Stroke Awareness and Prevention: Acting FAST Saves Lives

More than 795,000 people in the U.S. suffer a stroke each year. While much effort has been invested in stroke awareness and prevention, it remains the fifth leading cause of death.

Maureen Moore, RN, stroke coordinator, Southwest General, explains the different types of stroke, symptoms to look out for, and why acting fast is critical for preventing disability from stroke—or worse, death.

What Causes a Stroke?

Stroke occurs when blood flow is interrupted to or within an area of the brain. The most common type of stroke, which accounts for more than 80 percent of all strokes, is ischemic stroke. It is triggered when blood clots or fatty deposits block blood vessels that supply blood to the brain. “These blockages can form in or near the brain, where the clot then breaks off and travels to the brain,” states Moore.

The second type of stroke is hemorrhagic stroke, which occurs when a blood vessel inside the brain ruptures due to an aneurysm or a longstanding history of high blood pressure.

Identifying Symptoms of Stroke

Symptoms of stroke are fairly consistent across the board, but Moore cautions they don’t all necessarily accompany every stroke. “You might have one symptom, you might have several of them. But you don't want to make those judgments. If you develop these symptoms, you really just want to try to come in to the Emergency Room (ER) as quickly as possible, preferably by calling 9-1-1.”

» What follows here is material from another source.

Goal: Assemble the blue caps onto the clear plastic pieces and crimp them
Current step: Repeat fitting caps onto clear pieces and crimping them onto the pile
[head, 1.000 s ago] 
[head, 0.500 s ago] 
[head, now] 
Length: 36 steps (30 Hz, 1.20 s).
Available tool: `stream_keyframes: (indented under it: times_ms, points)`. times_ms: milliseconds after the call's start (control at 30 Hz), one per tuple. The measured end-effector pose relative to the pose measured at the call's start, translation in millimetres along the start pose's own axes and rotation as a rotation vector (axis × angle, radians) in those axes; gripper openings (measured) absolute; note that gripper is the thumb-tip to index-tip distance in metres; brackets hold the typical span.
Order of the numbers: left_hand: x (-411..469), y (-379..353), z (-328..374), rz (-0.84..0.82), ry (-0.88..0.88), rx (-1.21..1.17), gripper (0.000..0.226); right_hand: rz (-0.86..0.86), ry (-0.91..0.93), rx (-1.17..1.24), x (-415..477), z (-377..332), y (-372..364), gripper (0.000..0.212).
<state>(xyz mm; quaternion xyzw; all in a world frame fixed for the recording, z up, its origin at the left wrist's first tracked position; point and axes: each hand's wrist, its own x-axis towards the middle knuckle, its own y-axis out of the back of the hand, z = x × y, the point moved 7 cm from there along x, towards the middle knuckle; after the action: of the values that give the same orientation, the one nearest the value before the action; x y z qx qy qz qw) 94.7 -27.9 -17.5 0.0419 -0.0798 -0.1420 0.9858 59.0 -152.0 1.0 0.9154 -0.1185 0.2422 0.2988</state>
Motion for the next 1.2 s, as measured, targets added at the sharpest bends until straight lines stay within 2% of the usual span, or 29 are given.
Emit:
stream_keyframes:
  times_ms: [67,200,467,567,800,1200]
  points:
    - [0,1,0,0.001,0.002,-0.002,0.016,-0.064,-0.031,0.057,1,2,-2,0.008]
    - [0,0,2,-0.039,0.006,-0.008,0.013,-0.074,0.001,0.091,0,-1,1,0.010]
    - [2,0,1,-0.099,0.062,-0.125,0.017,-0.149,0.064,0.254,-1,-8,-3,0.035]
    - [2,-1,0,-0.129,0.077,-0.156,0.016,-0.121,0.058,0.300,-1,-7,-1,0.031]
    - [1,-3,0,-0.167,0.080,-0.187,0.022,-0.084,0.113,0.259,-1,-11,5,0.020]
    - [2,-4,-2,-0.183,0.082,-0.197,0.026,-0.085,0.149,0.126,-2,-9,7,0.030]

An easy way to remember which symptoms to identify is by using “BE FAST.”

  • B=Balance: Feeling wobbly or off-balance
  • E=Eyes: Double vision, blurry vision, or loss of vision
  • F=Face: Facial drooping or an asymmetrical appearance of the face
  • A=Arm: Weakness in the arm or asymmetry when holding arms out like Superman
  • S=Speech: Difficult speech, slurred speech, using the “wrong” words, or inability to express what one wants to say
  • T=Time: Critical quick response. The faster stroke can be addressed, the better the outcome will be.

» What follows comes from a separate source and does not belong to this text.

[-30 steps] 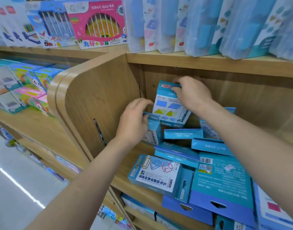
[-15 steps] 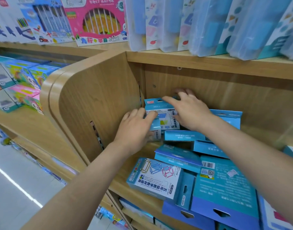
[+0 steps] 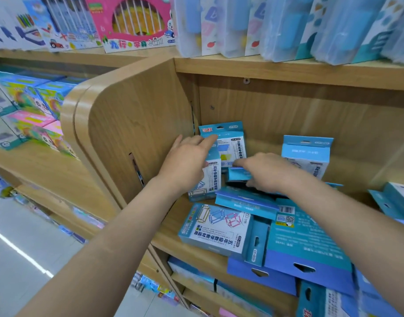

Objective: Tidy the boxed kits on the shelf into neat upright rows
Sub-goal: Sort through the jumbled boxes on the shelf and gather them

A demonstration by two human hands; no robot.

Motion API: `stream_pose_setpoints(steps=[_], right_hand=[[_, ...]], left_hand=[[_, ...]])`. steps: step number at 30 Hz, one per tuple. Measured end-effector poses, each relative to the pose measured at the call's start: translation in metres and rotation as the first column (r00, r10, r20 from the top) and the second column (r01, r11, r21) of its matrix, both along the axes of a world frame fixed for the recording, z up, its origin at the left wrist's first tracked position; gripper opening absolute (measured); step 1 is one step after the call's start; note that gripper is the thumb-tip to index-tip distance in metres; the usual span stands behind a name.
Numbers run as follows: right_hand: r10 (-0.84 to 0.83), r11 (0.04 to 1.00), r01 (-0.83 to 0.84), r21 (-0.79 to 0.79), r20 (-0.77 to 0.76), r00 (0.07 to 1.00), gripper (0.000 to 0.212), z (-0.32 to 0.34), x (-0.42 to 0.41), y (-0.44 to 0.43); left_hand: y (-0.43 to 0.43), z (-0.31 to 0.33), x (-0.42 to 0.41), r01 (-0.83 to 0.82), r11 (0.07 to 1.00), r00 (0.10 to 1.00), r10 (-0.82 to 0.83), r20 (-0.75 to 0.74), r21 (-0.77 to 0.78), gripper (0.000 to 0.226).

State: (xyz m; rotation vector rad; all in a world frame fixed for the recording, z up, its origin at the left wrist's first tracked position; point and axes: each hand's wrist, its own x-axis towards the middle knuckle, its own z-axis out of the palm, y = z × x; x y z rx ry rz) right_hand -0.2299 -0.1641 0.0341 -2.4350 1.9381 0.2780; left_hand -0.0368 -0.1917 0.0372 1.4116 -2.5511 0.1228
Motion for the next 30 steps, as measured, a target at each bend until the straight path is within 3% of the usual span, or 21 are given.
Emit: stream_pose_setpoints(steps=[4,7,9,12,15,19,24,27,30], right_hand=[[-0.029,0.985,0.027,-0.168,-0.007,1.000,0.049,0.011,-0.006,0.013],[-0.097,0.957,0.123,-0.262,0.109,0.989,0.047,0.028,-0.016,0.022],[-0.132,0.943,0.183,-0.276,0.194,0.972,0.046,0.040,-0.024,0.028],[-0.160,0.940,0.215,-0.266,0.214,0.964,0.046,0.055,-0.037,0.036],[-0.198,0.941,0.243,-0.237,0.198,0.960,0.049,0.072,-0.051,0.042],[-0.265,0.946,0.277,-0.167,0.093,0.960,0.054,0.078,-0.072,0.051],[-0.356,0.916,0.379,-0.130,0.172,0.919,0.066,0.074,-0.092,0.062],[-0.384,0.904,0.396,-0.163,0.102,0.918,0.057,0.078,-0.095,0.070],[-0.433,0.878,0.424,-0.223,0.011,0.902,0.053,0.082,-0.102,0.077]], left_hand=[[0.011,-0.007,0.007,0.074,0.995,0.953,-0.090,-0.290,-0.066,0.068],[0.032,-0.011,0.016,0.015,0.997,0.857,-0.052,-0.513,-0.076,0.051],[0.050,-0.020,0.021,0.038,0.996,0.824,-0.078,-0.561,-0.083,0.039],[0.074,-0.032,0.015,0.142,0.989,0.863,-0.110,-0.494,0.028,0.047],[0.078,-0.036,-0.002,0.210,0.975,0.934,-0.178,-0.311,0.074,0.068],[0.063,-0.032,-0.023,0.211,0.975,0.977,-0.209,-0.045,0.066,0.069],[0.049,-0.032,-0.030,0.194,0.978,0.976,-0.183,-0.119,0.080,0.054],[0.046,-0.029,-0.033,0.195,0.980,0.977,-0.191,-0.095,0.038,0.040],[0.046,-0.021,-0.034,0.139,0.987,0.967,-0.153,-0.205,-0.083,0.035]])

Even if someone second-guesses their symptoms, Moore urges them to act immediately.

“There are other things that mimic strokes. Instead of overthinking it, let us figure that out at the hospital, even if your symptoms go away. If you're with someone who is experiencing symptoms, don't take ‘no’ for an answer. Understand that most people don't really want to think that is what's happening. They're probably going to minimize their symptoms. But, if that is what's really happening, you don't want to be wrong about this,” she warns.

Stroke Risk Factors

While some risk factors cannot be modified with lifestyle changes (i.e. genetics, ethnicity, previous stroke occurrence, etc.), there are many steps individuals can take to mitigate risk. For example, the single most important risk factor for stroke is high blood pressure.

“It is important to continue taking your medication, and to do everything you can to try to control your blood pressure,” implores Moore.

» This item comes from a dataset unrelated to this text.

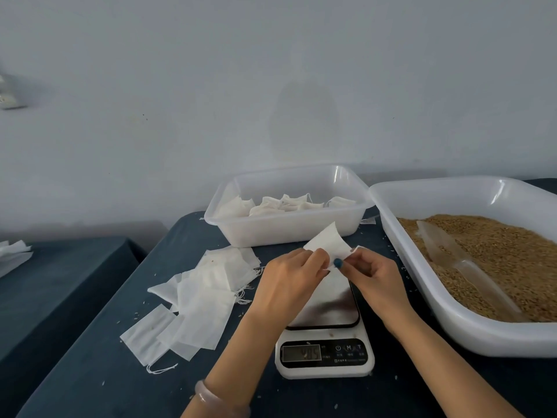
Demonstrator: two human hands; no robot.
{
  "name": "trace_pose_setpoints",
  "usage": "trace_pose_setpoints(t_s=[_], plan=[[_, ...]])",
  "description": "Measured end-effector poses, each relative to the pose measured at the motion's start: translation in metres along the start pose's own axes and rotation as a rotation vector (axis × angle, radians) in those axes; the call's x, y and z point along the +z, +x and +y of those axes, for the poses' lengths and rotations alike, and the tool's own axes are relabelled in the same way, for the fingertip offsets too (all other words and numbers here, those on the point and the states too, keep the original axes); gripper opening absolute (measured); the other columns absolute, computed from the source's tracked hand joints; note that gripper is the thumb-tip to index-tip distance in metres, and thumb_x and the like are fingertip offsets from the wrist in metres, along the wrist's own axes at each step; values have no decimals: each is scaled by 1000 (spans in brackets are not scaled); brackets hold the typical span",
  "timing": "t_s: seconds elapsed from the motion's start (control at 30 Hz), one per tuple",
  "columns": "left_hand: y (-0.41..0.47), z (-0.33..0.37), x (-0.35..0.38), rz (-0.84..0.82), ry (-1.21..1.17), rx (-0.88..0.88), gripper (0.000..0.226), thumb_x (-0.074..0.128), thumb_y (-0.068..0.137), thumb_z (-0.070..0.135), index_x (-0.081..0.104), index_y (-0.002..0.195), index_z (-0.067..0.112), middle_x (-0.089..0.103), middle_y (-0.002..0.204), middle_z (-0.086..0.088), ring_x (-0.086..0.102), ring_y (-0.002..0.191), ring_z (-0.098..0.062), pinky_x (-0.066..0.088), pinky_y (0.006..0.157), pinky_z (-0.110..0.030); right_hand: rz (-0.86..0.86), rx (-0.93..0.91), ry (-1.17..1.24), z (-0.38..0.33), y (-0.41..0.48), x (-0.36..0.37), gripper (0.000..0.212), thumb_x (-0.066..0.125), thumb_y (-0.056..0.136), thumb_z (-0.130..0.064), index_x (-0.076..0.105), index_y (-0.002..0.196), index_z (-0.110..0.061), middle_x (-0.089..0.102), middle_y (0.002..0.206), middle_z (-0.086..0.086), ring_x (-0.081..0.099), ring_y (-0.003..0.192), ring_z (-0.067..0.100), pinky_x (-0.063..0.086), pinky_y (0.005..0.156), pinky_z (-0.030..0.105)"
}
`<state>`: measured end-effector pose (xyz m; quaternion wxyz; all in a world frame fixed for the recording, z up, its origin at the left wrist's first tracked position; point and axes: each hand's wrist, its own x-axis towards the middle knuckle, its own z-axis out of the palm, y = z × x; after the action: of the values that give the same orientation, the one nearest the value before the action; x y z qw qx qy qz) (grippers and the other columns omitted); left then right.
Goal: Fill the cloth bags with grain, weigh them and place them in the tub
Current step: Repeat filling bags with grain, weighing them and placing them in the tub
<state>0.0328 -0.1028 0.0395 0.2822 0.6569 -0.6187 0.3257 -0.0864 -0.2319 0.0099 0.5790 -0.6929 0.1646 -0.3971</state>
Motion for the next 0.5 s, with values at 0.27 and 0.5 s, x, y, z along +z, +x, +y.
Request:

Additional risk factors include smoking, drug or alcohol abuse, uncontrolled diabetes, high cholesterol, obesity and a sedentary lifestyle. One factor that individuals may not be aware of is atrial fibrillation (AFib), which is essentially an irregular heartbeat.

“A lot of people don't know they have AFib, which is another important reason to come into the hospital,” advises Moore.

Patient Resources

Anyone who has suffered a previous stroke may experience both physical and mental aftereffects. It can be stressful to think about stroke reoccurring, and some of the challenges that result also tend to be frustrating. To help stroke survivors, Southwest General created a stroke support group.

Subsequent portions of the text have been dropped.